What you should do ▸ Restate the data word for word. Leave the pictures out.

Data segment ▸
#####

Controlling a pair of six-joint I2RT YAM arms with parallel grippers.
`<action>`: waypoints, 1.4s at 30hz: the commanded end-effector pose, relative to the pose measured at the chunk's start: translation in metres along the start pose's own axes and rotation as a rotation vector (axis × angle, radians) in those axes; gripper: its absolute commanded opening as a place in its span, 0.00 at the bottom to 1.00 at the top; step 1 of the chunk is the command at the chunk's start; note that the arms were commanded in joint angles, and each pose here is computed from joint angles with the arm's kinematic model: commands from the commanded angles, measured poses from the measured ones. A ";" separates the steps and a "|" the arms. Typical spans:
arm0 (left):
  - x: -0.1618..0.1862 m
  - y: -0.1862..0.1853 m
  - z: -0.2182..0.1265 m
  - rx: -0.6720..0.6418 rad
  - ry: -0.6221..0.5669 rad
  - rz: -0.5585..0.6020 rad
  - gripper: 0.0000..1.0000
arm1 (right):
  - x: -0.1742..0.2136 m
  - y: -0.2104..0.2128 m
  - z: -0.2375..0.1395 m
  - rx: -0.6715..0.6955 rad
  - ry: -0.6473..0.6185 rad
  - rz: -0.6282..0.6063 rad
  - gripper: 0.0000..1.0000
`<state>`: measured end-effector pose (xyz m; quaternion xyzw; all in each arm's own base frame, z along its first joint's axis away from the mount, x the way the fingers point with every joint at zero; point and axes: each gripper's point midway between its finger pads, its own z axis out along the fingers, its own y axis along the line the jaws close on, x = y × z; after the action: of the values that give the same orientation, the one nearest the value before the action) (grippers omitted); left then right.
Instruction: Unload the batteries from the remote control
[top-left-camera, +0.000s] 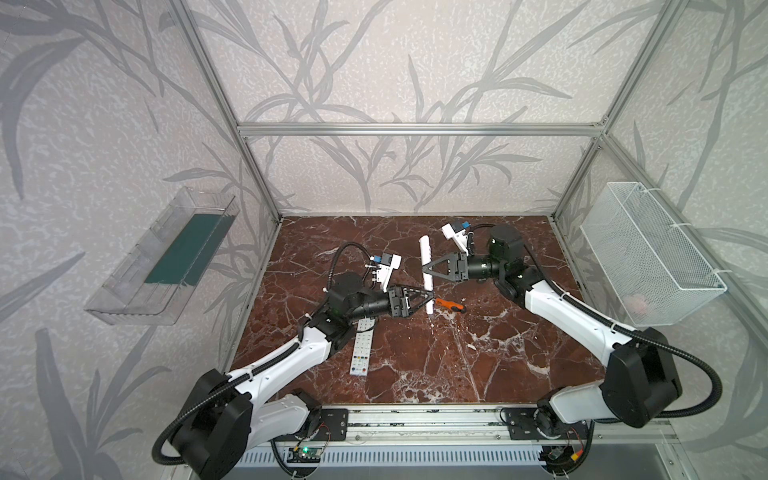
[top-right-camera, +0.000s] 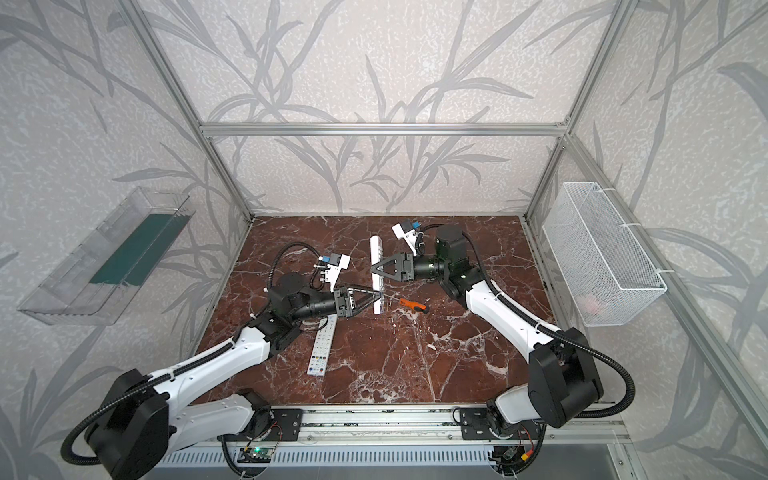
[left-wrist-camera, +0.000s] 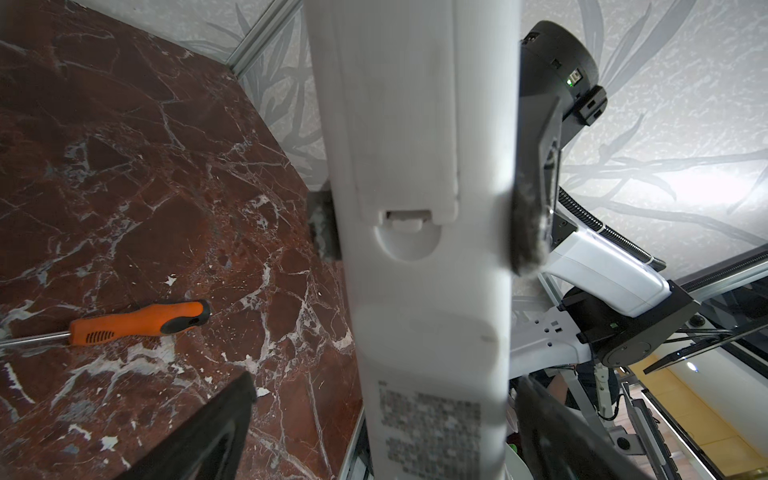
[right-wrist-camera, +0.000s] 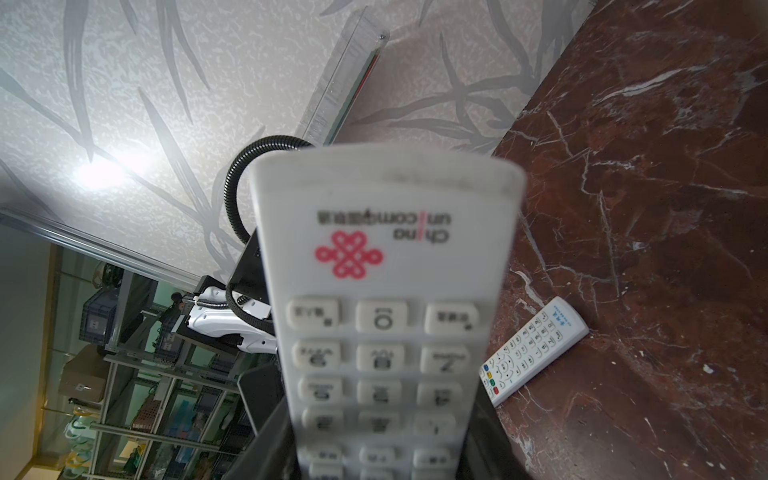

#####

Task output ▸
Controlling a pair of six-joint I2RT YAM arms with parallel grippers.
`<action>`: waypoints, 1.4s at 30hz: the commanded end-effector pose, relative to the pose measured at the chunk's start: translation in metres along the start pose's own axes and rotation as a rotation vector (axis × angle, radians) in those axes; gripper: its absolute commanded opening as a place in its span, 0.00 at the bottom to 1.00 at the top; step 1 of the chunk is the command at the chunk's start; note that the arms were commanded in joint angles, and each pose here is computed from joint angles with the arm's kinematic model: commands from the commanded angles, measured poses from the measured ones. A ";" separates the steps and a "|" the arms. Typical spans:
arm0 (left):
  - x: -0.1618..0.1862 m
  - y: -0.1862..0.1853 m
  - z: -0.2182..0.1265 m
  - rx: -0.6720..0.6418 rad
  - ry: -0.6221..0.5669 rad
  - rz: -0.5585..0.6020 rad
  - gripper: 0.0000..1.0000
arm1 (right):
  - x: -0.1742..0.2136 m
  - y: -0.2104..0.2128 m
  - z: -0.2375..0.1395 m
  - rx: -0.6715..0.6955 rad
  - ry: -0.6473..0.6185 rad
  - rz: -0.6282..0.6063 rad
  - gripper: 0.0000..1.0000
`<state>`: measured end-effector pose (xyz m; quaternion xyzw; all in each arm's own base frame, z along its first joint's axis away from the mount, x the way the fingers point with every joint at zero; point and axes: each gripper's point midway between its finger pads, its own z axis out along the fingers, its own y axis along the line the jaws close on, x = y × z; after the action: of the values that give the same orientation, the one nearest the value before the action) (grippers omitted); left then right.
Instruction: Unload the batteries from the remote control
[top-left-camera, +0.000s] 
[top-right-camera, +0.000s] 
[left-wrist-camera, +0.000s] 
[right-wrist-camera, +0.000s] 

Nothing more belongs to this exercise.